Authors: Lotta Agholme¹, Marziyeh Ghaeidamini², Maitrayee Sardar Sinha¹, Albin Skilje¹, Fritjof Havemeister², Johan Pihl¹, Elin Esbjörner²

Affiliations: ¹Cellectricon AB, Mölndal, Sweden, ²Division of Chemical Biology, Department of Life Sciences, Chalmers University of Technology, Gothenburg, Sweden

Aims: Parkinson’s disease is defined by the formation of Lewy bodies composed of aggregated α-synuclein (α-syn). Point mutations in the SNCA gene result in diverse α-syn variants including A30P, E46K, H50Q, and A53T, each exhibiting unique self-aggregation tendencies, and varying abilities to initiate endogenous α-syn aggregation in neurons. This study investigates how different mutated forms of α-syn pre-formed fibrils (PFFs) induce aggregation in mouse and rat cortical neurons, and how this impacts neuronal function and viability. By exploring the cellular uptake and trafficking of α-syn PFFs, we seek to establish links between their structural features (such as size, shape, and secondary structure) and their biological effects in neuronal cell models.

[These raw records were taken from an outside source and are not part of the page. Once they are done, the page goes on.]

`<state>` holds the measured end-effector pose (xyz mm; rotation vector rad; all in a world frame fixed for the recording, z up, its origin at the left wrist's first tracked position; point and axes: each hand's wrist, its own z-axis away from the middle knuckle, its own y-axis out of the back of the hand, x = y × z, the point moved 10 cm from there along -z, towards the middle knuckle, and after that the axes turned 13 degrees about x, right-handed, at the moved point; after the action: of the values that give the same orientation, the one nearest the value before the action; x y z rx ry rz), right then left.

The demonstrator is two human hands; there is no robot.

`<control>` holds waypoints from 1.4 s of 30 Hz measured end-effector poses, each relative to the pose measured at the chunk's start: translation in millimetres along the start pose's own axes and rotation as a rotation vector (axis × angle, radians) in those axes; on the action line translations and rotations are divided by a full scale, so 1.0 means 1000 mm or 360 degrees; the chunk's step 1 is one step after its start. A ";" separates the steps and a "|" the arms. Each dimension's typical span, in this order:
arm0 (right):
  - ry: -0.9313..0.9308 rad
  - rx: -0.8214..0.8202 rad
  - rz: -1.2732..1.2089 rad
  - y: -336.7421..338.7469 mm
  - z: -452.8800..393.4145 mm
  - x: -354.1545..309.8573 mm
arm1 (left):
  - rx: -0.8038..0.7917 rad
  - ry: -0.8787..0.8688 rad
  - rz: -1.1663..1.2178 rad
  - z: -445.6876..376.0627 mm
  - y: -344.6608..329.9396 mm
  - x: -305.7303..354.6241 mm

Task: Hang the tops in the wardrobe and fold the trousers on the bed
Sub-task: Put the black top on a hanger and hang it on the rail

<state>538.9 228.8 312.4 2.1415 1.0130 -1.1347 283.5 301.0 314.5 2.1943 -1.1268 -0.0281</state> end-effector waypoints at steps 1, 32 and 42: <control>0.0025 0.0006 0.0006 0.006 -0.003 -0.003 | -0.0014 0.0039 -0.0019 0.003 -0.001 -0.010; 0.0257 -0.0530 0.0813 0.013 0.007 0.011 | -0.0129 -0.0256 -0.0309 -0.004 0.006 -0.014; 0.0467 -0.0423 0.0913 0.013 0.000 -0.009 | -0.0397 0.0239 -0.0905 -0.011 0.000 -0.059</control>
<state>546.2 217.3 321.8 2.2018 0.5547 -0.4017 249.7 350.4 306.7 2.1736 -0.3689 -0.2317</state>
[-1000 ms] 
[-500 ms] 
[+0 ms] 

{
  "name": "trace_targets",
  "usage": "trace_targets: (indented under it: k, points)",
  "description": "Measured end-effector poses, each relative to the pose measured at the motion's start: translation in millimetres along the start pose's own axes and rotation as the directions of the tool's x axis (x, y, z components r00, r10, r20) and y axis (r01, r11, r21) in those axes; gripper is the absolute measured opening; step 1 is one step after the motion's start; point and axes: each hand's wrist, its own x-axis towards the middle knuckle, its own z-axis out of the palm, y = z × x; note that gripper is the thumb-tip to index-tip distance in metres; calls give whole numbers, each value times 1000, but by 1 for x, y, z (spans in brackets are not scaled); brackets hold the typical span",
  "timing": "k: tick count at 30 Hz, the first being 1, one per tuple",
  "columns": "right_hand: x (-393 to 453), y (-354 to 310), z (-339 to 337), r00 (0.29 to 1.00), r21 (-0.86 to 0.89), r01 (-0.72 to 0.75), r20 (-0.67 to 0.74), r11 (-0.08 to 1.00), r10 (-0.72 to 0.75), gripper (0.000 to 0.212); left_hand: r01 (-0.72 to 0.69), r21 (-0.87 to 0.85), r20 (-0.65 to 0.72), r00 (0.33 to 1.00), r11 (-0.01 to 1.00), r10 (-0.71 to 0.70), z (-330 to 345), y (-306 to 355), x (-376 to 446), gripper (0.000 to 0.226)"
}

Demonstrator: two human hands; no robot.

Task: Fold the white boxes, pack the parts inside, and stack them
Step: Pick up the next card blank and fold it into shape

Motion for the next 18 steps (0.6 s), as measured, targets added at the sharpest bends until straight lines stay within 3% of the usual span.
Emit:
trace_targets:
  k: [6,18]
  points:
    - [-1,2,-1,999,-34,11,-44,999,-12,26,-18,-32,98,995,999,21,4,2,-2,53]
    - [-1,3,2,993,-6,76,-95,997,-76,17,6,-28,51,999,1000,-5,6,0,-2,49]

Methods: All α-synuclein variants were expressed in E. coli and purified. PFFs were prepared following the Michael J. Fox Foundation protocol for reproducibility in PD research, sonicated to ~100 nm for high uptake, and characterized biophysically. Mouse and rat E18 cortical neurons were seeded in 384-well plates, and sonicated PFFs were added at 7DIV, followed by a 7-day incubation. At 14DIV, cells were fixed, stained for α-syn pS129, NeuN, and MPA2, then imaged.
Results: Our study shows that both wild-type and mutated alpha-syn PFFs promote endogenous α-syn aggregation in mouse and rat cortical neurons, with significant variation in aggregate structure between variants. While overall neuronal viability was unaffected, mutations like A53T and H50Q caused marked dendritic disruption, suggesting potential neurotoxicity. These findings highlight how specific α-syn mutations drive distinct aggregation patterns and contribute differently to neurodegenerative processes in Parkinson’s disease.
Conclusions: This study reveals that α-synuclein variants drive distinct aggregation patterns and neurotoxic effects, enhancing our understanding of mutation-specific contributions to Parkinson’s disease pathology.